Pero conforme el centro de gravedad fue elevándose con el puente de la sambuca, la distribución de peso cambió, las embarcaciones trabadas comenzaron a separarse, las sogas que las unían fueron rompiéndose en sucesivos estallidos y las torres comenzaron a tambalearse; el puente de las embarcaciones fue combándose y el puente ascendente comenzó a balancearse. Luego, las dos embarcaciones que soportaban todo el peso comenzaron a zozobrar por el centro: cubiertas, torres, puente, soldados, marineros, artífices y esclavos cayeron al agua en medio de los navíos que se balanceaban, y una algarabía de gritos, siniestros crujidos, rugidos y vítores histéricos de los eufóricos rodenses que lo contemplaban desde la muralla; vítores que en seguida se transformaron en auténticas carcajadas.
–¡No quiero volver a oir el nombre de Rodas! – dijo el gran rey mientras su poderosa galera le conducía de nuevo a Halicarnassum-. Está demasiado próximo el invierno para proseguir esta pequeña campaña contra una pandilla de idiotas y locos.

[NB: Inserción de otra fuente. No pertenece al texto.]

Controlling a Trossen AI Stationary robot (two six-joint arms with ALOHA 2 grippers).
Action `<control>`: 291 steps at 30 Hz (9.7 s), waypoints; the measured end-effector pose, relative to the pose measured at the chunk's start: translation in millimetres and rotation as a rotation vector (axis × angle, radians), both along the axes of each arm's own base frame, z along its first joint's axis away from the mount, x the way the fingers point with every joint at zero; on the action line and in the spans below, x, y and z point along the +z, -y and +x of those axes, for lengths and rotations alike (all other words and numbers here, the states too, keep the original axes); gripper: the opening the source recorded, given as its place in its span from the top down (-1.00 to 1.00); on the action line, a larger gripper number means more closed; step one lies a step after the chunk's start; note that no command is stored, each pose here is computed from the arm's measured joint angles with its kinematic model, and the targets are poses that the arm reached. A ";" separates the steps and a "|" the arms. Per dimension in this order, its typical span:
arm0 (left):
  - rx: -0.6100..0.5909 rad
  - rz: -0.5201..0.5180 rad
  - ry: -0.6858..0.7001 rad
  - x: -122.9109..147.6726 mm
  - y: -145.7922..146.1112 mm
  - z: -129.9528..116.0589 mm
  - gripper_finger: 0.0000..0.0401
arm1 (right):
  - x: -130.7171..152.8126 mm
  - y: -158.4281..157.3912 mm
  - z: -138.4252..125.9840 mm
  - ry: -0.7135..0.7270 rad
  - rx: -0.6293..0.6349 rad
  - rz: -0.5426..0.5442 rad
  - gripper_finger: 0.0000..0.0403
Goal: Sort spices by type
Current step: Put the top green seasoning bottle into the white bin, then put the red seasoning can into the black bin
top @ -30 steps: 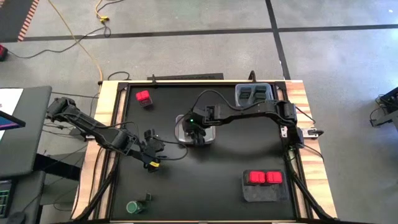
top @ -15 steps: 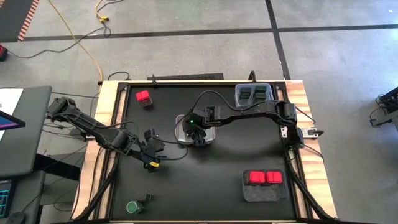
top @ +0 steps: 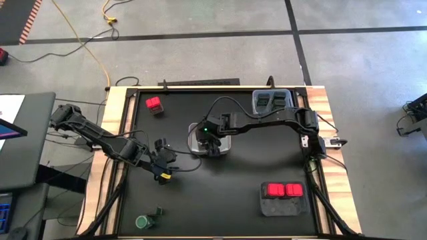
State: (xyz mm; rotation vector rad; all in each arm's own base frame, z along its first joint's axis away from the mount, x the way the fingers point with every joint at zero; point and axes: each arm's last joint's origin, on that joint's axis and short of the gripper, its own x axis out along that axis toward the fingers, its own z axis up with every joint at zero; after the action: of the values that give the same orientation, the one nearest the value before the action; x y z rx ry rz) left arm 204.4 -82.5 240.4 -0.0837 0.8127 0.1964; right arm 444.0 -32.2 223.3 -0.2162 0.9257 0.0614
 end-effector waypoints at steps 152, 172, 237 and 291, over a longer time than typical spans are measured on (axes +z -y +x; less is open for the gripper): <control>0.804 -0.050 0.117 49.4 -299.2 -41.4 -0.72 | 45.8 -42.9 -267.5 0.477 -1.011 0.393 -0.34; 0.380 -0.097 -0.540 24.5 -327.8 -19.6 -0.72 | 46.0 -43.2 -267.2 0.479 -1.011 0.401 -0.34; 0.543 -0.086 -0.172 132.0 -93.4 51.5 -0.06 | 24.1 -43.1 -295.3 0.083 -0.990 0.247 -0.34; 0.201 -0.197 -0.447 17.7 73.4 239.3 -0.18 | 25.8 -72.9 -296.2 0.095 -0.813 0.303 -0.34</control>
State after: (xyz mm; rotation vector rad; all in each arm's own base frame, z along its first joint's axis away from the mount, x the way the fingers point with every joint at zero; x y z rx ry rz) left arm 443.7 -155.9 258.1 -0.3155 1.2700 0.3311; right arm 147.8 40.7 249.1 0.4424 0.8404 -0.5528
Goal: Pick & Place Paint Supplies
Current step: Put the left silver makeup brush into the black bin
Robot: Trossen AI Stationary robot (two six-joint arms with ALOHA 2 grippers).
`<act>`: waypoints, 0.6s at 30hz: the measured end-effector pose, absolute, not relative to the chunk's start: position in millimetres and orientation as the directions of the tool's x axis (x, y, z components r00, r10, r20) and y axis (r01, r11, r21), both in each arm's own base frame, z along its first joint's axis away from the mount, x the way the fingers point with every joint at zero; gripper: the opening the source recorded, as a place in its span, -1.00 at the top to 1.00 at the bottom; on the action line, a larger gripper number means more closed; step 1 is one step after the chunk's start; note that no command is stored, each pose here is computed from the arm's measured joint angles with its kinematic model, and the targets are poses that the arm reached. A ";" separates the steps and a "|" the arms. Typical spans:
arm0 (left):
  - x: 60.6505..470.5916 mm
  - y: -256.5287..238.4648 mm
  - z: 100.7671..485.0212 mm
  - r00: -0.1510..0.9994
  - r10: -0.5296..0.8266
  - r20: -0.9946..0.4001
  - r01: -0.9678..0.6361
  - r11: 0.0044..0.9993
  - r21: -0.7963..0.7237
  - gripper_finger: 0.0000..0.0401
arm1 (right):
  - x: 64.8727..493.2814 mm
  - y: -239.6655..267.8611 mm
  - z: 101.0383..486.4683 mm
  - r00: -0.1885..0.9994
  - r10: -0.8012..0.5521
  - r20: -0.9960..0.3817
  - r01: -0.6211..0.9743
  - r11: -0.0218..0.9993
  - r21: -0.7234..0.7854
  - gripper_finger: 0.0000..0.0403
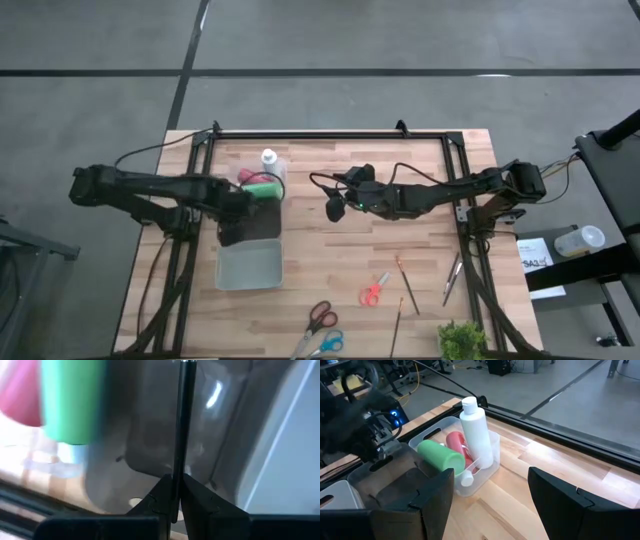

Los ejércitos que avanzan hacia Macedonia y las flotas que costean Grecia requieren más mi atención. Además, que ejecuten a todos los ingenieros que tengan algo que ver con la construcción de esa absurda sambuca. No, matarlos no. ¡Que les corten la lengua, les saquen los ojos, les corten las manos, los testículos y les pongan una escudilla al cuello!
Tan furioso estaba el rey de tamaña humillación que se dirigió a Licia con un ejército dispuesto a asediar Patara, pero al mandar talar un bosque de árboles consagrados a Latona, la madre de Apolo y Artemis se le apareció en sueños y le disuadió de ello. Al día siguiente, el rey dejó el sitio en manos de sus subalternos, dio el mando al desventurado Pelópidas y se fue con su fascinante esposa albina a Hierapolis. Allí, retozando entre cabriolas en los estanques de aguas termales en medio de las cascadas de cristal petrificado que caían de las alturas, logró olvidar las risotadas de Rodas y el navío de Chios, que le había dado el mayor susto de su vida.